In the past few days, the intensive care units have filled up again due to the second corona wave.
A clinic director explains the seriousness of the situation.
Germany has been infected by the insidious
coronavirus *
for months
haunted.
After the containment of new infections, there is now a threat of a
second wave
.
The lung specialist
Christian Karagiannidis
warns of the dangers.
Cologne - The
corona pandemic *
has presented people in Germany and almost everywhere in the world with great challenges.
Life has changed radically and, according to many politicians and scientists, that will not change anytime soon - because the number of Covid patients in intensive care units has increased again in recent days.
Scientists expect second corona wave
Christian Karagiannidis
heads the ECMO center at the Lung Clinic Cologne-Merheim.
He was in charge of the largest evaluation to date of Covid intensive care patients in Germany, which was presented by the German Interdisciplinary Association for Intensive Care and Emergency Medicine and the Technical University of Berlin, among others.
Concrete epidemiological differences between the developments in spring and the currently looming
second wave *
can only be determined in December at the earliest, but this time the average age of the infected should be very low.
"As a result, there are - relatively - fewer intensive cases, as this mainly affects the generations with people older than 50 years," Karagiannidis said in an interview with the "Tagesspiegel".
As the number of infections increases, concerns about a second #corona wave are growing.
According to intensive care physician Prof. Christian Karagiannidis in #coronanachgehakt, the hospitals are well prepared.
But it still applies to contain # COVID19 đČ https://t.co/RkoMPRyui8.
pic.twitter.com/sEd6UAqhOZ
- phoenix (@phoenix_de) August 22, 2020
Corona: Expert warns - "Covid-19 is now just as serious as it was in the first wave"
âWe currently know little about the severity.
I can only say from our experience in Cologne that Covid-19 is
just as serious
now
as it was in the first wave
.
We don't see any differences in patient symptoms or disease severity, âwarned the lung specialist.
It is worrying that the number of intensive care patients in hospitals has increased again in the last few days.
âYou now have to see how high the proportion of people who are ventilated is.
At its peak it was 80 percent, currently around 50 to 60 percent.

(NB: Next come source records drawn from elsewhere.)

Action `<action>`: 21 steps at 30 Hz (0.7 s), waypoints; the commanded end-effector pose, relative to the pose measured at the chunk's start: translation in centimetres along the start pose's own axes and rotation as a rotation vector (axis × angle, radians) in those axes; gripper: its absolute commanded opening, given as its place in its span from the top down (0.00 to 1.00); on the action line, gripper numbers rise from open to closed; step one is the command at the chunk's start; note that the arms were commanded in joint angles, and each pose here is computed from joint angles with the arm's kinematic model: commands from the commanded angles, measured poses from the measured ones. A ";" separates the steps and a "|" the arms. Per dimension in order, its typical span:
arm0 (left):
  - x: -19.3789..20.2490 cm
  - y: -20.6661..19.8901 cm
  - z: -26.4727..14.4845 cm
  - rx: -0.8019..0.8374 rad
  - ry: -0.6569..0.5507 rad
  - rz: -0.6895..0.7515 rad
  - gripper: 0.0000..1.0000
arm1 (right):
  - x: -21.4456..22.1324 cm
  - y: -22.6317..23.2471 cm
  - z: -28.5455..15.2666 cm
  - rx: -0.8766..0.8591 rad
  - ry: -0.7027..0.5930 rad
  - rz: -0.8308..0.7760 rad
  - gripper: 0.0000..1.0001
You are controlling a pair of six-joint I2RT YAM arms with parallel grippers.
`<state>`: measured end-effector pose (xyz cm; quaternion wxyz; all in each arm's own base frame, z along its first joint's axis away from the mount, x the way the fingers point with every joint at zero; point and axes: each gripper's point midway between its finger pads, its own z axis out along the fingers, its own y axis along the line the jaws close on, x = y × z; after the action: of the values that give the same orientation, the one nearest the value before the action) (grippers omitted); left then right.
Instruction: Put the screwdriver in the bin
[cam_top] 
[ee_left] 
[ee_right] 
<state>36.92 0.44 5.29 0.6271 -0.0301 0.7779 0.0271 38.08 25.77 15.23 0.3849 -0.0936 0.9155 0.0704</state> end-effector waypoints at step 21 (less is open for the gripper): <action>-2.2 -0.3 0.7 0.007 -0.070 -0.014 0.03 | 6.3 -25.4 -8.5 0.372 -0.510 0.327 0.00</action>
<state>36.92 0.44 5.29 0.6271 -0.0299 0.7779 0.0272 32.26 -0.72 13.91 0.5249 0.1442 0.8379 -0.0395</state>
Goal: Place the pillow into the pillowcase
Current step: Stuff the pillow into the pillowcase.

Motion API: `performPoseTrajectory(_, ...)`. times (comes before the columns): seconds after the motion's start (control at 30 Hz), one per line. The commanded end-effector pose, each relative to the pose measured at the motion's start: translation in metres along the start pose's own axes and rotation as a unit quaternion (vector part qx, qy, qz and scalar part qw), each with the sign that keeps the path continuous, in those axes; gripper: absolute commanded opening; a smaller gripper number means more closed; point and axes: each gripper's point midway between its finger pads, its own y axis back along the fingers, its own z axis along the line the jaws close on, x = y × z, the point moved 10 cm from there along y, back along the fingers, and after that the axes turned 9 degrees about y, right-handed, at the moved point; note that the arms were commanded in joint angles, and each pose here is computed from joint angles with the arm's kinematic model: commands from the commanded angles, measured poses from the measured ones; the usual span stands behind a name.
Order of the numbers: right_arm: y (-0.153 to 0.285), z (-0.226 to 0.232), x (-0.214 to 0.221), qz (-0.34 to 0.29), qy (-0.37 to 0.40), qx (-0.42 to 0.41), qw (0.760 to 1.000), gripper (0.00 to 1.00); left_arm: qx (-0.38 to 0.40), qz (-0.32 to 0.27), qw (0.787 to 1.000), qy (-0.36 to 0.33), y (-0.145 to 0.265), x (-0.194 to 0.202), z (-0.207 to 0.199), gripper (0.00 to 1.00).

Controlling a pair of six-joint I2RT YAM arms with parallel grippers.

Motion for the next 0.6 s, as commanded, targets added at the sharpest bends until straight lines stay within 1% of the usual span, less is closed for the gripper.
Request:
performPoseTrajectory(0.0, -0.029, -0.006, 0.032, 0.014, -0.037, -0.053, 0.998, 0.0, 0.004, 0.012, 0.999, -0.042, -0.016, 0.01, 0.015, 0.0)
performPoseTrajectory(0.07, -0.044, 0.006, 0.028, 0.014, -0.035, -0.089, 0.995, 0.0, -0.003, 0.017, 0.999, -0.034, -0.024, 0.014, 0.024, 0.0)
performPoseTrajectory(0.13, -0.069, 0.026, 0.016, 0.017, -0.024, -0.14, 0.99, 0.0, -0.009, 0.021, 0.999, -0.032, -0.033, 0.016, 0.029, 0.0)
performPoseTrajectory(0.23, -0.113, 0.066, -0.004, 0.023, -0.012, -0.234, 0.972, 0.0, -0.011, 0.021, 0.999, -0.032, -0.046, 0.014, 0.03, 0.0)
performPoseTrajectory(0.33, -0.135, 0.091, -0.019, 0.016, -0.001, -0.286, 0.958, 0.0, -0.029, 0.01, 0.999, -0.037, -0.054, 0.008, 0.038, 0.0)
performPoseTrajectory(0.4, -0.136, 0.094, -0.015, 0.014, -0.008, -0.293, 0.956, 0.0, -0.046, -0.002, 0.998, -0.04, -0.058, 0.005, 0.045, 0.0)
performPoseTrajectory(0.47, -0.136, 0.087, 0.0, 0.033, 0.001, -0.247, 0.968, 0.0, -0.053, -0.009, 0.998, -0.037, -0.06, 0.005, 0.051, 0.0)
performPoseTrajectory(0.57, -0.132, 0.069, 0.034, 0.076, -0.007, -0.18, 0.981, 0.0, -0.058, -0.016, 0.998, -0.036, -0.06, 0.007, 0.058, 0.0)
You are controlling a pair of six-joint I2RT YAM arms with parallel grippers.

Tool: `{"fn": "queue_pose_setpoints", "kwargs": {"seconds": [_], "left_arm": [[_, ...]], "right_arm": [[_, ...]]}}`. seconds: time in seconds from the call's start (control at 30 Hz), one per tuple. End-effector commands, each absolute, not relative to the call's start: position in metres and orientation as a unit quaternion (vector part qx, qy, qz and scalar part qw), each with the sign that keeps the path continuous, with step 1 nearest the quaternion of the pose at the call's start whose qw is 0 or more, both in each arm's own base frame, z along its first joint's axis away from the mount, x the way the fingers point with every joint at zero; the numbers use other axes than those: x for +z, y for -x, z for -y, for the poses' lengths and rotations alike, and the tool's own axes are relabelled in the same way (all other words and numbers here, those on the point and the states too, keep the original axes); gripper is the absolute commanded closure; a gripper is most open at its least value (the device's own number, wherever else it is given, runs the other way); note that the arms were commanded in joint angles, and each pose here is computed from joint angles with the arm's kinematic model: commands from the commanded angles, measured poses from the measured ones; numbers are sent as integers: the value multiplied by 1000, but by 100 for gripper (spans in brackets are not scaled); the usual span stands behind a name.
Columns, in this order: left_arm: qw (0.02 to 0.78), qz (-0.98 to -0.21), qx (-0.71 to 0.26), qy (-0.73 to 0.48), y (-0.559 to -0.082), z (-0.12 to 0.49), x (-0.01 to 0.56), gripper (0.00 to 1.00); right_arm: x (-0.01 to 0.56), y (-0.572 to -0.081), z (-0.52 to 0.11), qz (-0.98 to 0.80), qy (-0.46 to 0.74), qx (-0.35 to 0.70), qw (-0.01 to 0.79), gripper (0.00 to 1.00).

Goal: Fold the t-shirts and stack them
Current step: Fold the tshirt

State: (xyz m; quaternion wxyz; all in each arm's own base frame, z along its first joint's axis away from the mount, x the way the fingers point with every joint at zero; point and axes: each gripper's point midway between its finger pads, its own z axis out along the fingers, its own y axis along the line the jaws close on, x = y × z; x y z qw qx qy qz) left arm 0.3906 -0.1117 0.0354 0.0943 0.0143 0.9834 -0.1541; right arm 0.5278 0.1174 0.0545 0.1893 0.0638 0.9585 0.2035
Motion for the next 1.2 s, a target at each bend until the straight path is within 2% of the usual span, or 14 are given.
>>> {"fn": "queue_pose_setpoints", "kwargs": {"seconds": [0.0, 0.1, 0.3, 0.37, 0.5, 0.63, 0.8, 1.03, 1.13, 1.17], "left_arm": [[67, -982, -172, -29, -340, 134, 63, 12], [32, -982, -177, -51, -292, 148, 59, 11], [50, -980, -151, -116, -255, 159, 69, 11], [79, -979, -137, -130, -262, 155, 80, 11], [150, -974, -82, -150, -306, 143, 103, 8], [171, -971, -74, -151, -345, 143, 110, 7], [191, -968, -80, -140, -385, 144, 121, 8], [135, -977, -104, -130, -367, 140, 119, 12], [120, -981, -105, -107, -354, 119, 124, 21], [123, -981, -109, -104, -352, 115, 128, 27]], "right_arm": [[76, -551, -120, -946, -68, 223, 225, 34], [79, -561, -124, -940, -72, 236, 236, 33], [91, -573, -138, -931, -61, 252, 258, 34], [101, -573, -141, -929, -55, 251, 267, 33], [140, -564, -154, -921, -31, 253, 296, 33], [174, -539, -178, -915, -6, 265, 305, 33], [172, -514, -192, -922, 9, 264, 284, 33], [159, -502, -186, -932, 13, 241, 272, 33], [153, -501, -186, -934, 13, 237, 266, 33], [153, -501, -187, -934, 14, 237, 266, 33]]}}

Let's see how it looks in two weeks, âsaid Karagiannidis.
But there is also
positive news
in the treatment of Covid-19.
With the new evidence from the drugs, hospital staff have more options in fighting the virus.
"Remdesivir has become the standard in the early stages of the disease and dexamethasone in severe cases in the later stage," said Karagiannidis.
In addition, the doctors and nurses should be much more
experienced
than at the beginning of the pandemic, which contributes a lot to success, especially in intensive care medicine.
Virologist Hendrik Streeck: "We must not panic every time the number of infections increases".
In the #FAZ interview, he expresses himself calmly.
Corona could become a "permanent wave", but other diseases should not be neglected https://t.co/wIkyQtnuDD #fplus via @faznet
- Christian Schubert (@Ch_Schubert) August 7, 2020
Virologists about coronavirus: second wave or permanent wave in Germany?
Germany's virologists, who have been in the public eye for months, are meanwhile busily debating the terminology.
The
Bonn virologist Hendrik Streeck
, author of the Heinsberg study, for example, avoids the term "
second wave
".
In an interview with the
Frankfurter Allgemeine Zeitung
he spoke
of a "
permanent wave
that keeps going up and down".
The Chairman of the Board of Directors of the World Medical Association, Frank Ulrich Montgomery, shares this assessment.
The 68-year-old also chose the words "permanent wave of infections" with a view to the insidious coronavirus.
Ultimately, all experts agree that the second phase of the pandemic will last a very long time.